Fra l'incoronazione di Carlo Magno e la morte di Francesco Petrarca passò mezzo millennio, durante il quale la Terra si riscaldò, tutti i ghiacci si sciolsero, gli oceani crebbero sulle terre emerse (se New York fosse esistita sarebbe andata sott'acqua) e l'Europa fu gradualmente allagata, mentre i Vichinghi, incastrati tra gli iceberg, piombarono sull'antica Britannia romana e ne fecero polpette.

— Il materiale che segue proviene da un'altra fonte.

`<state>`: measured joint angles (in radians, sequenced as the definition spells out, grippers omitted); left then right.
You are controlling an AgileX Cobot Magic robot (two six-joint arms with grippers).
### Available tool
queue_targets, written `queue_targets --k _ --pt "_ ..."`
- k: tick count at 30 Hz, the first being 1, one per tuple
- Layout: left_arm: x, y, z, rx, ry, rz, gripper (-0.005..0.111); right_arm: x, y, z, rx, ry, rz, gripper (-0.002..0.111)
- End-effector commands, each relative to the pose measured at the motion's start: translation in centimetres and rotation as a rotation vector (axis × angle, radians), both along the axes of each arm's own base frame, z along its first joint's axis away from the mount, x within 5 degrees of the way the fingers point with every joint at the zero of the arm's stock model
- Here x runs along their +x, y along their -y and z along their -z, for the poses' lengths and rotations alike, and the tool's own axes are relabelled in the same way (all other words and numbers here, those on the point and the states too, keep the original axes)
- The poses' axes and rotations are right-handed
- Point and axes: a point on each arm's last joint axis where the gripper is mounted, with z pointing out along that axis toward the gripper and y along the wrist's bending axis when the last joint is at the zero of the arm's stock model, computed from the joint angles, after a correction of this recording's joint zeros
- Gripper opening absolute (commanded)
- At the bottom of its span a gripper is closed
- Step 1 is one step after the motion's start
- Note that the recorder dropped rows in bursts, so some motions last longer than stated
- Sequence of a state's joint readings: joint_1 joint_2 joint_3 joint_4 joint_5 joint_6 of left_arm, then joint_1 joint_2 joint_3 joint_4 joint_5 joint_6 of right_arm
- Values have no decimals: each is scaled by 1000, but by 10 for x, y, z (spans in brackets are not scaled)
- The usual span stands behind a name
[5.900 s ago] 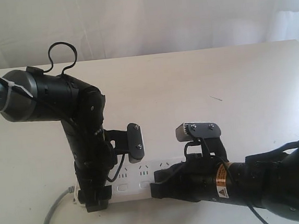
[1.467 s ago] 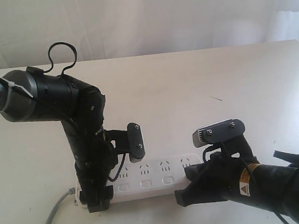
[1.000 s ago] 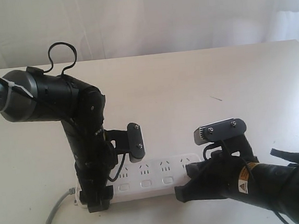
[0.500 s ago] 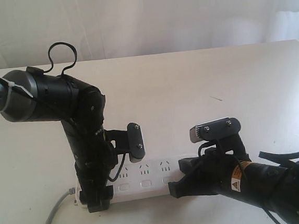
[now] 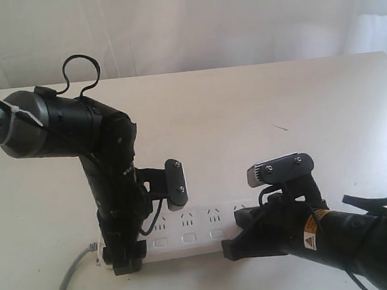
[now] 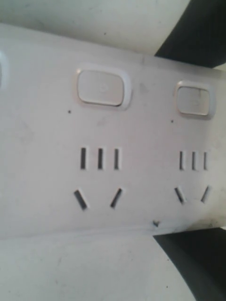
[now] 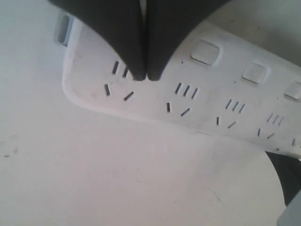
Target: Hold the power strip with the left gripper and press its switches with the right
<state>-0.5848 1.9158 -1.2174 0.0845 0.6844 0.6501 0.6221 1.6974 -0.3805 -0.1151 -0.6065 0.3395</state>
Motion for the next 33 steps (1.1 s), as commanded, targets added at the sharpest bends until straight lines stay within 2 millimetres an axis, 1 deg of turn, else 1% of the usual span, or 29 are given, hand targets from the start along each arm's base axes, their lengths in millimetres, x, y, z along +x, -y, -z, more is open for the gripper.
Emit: queue_targets --k 1,5,7,12,15,18,22,25,29,31,33 --pt "-3 -7 8 83 -10 24 0 2 0 -25 21 48 -2 0" --pt "-2 -8 8 97 -1 35 0 13 -7 -56 39 135 -15 0" --pt "-2 -8 8 102 6 38 0 19 -11 -63 12 140 -23 0" --pt "1 -10 7 120 34 40 0 36 -19 -80 -81 133 -47 0" --pt "4 -13 6 153 69 30 0 40 -21 -85 -128 106 -52 0" --pt "10 -17 5 194 131 -15 0 41 -22 -87 -155 83 -54 0" --pt "13 -21 5 192 139 -31 0 42 -21 -82 -172 67 -57 0" --pt "14 -22 5 181 132 -47 0 45 -23 -67 -197 28 -61 0" --pt "13 -20 6 157 122 -43 0 49 -27 -41 -234 -31 -69 0" --pt "12 -19 6 143 114 -28 0 50 -27 -34 -244 -47 -71 0" --pt "12 -18 6 135 107 -16 0 50 -27 -31 -249 -55 -72 0"
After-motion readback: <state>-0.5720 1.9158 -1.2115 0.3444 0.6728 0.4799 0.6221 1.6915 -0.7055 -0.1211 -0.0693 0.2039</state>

Poi, con il nome di Normanni, invasero il nostro Sud e l'Africa, nacquero e si svilupparono a ghiacci sciolti città ricchissime grazie ai trasporti sui mari e fiorirono tutte le arti, dall'urbanistica alla letteratura, dalla pittura alla scultura. Tutta opera del sole, non di Donald Trump. Poi tornarono a vincere i ghiacci e la lussureggiante Groenlandia il cui nome significa Terra Verde diventò un gelido cimitero.

Pochi ricordano che la prima causa per colpa umana del riscaldamento planetario è l'emissione dei gas intestinali di miliardi di vacche allevate per fare bistecche, nonché i fermenti sudici dei nostri cassonetti su cui banchettano ratti, piccioni e gabbiani assassini. Fare dell'America il colpevole mondiale era stato il primo e vanitoso obiettivo di Barack Obama.

Oggi, l'emulo presidente Macron, sempre sotto il vigile sguardo della mamma, lo rimbecca in un inglese artificioso con la erre moscia. Trump, che non ha paura di apparire odioso, ha deciso di fare a pezzi un altro cerchio del politicamente corretto. Dargli onestamente ragione è un lusso per pochi.